An exact transcription of the lines below, from the first through the one containing "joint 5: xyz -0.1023", is the only output wanted.

Dataset section START

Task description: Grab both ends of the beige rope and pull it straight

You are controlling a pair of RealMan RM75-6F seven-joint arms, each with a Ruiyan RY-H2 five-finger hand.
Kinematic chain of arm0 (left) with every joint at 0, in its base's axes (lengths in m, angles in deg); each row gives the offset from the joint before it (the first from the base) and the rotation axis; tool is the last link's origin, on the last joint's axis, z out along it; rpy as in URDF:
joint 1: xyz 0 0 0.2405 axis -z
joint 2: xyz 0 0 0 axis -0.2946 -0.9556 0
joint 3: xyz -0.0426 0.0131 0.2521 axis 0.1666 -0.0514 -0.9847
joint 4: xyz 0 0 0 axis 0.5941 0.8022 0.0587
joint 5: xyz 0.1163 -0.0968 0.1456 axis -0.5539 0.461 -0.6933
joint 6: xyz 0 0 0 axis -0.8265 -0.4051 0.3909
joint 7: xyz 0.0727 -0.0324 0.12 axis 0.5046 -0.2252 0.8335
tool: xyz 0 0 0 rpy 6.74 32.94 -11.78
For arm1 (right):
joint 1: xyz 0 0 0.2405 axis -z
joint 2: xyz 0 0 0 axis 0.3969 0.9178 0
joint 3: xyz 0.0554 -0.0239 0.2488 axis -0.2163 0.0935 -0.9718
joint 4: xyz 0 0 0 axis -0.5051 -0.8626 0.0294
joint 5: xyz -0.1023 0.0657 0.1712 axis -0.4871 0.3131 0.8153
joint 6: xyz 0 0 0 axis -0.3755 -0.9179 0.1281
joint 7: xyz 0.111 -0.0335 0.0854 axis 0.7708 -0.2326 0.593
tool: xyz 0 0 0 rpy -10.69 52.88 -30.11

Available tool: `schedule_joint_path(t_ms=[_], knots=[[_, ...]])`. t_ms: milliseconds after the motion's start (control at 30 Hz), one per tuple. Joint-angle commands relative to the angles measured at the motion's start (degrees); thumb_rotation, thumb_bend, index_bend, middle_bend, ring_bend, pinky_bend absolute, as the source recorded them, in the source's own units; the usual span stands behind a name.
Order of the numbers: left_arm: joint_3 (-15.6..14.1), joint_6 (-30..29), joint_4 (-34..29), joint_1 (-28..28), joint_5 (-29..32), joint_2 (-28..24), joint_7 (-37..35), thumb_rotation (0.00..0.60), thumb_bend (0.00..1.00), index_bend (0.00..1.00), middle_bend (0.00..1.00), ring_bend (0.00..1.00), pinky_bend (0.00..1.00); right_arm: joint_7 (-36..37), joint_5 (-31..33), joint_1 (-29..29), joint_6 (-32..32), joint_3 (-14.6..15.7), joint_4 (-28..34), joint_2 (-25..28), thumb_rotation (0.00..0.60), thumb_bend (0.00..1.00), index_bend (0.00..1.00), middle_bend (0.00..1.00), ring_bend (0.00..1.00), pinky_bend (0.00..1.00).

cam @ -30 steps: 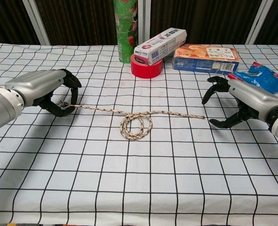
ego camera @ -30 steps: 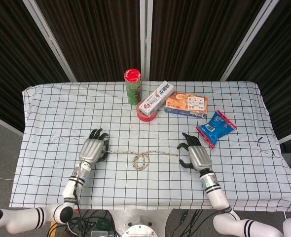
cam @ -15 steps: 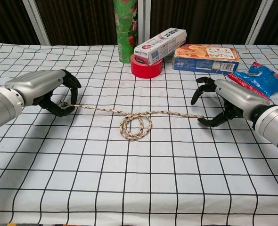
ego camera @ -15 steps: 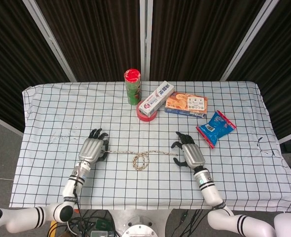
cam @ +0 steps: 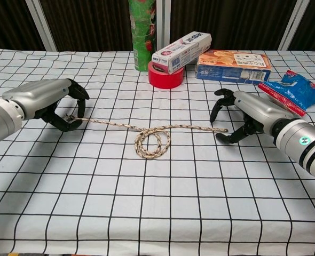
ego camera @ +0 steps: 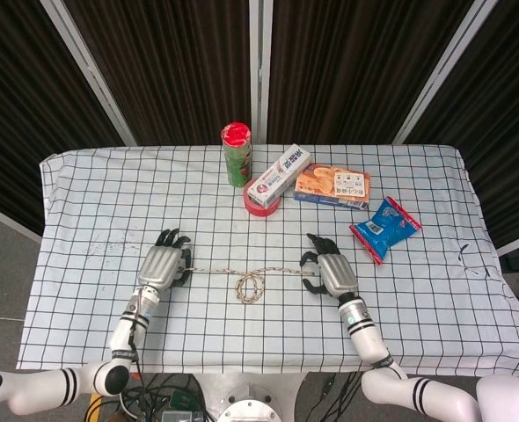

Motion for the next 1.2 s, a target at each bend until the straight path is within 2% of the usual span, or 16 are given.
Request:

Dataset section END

* [Answer box]:
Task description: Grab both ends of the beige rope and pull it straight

You are controlling a pair of RealMan RM75-6F seven-joint arms, each with a Ruiyan RY-H2 five-finger hand.
Kinematic chain of arm0 (left) with every joint at 0, in its base's axes (lengths in m, angles in deg); each row gives the offset from the joint before it (the first from the base) and the rotation axis; tool is the last link's origin, on the last joint's axis, z out along it; rpy as in URDF:
joint 1: xyz 0 0 0.2405 axis -z
joint 2: xyz 0 0 0 axis -0.2946 -0.9556 0
joint 3: xyz -0.0426 0.0131 0.2521 axis 0.1666 -0.0514 -0.9847
joint 4: xyz 0 0 0 axis 0.5941 0.8022 0.0587
joint 5: xyz 0.1163 -0.0968 0.1456 axis -0.5539 0.461 -0.6933
joint 6: xyz 0 0 0 axis -0.8265 -0.4051 0.3909
joint 7: xyz 0.0727 -0.0324 0.12 axis 0.5046 -0.2252 0.8335
tool: xyz 0 0 0 rpy 6.74 32.94 -11.78
For arm1 (right):
joint 1: xyz 0 0 0.2405 axis -z
joint 2: xyz 0 0 0 axis 0.3969 0.9178 0
joint 3: xyz 0.0554 -0.0239 0.2488 axis -0.2163 0.0935 -0.9718
joint 4: xyz 0 0 0 axis -0.5051 -0.8626 0.0294
joint 5: xyz -0.1023 0.0657 0.1712 axis -0.4871 0.3131 0.8153

The response is complete as it stands.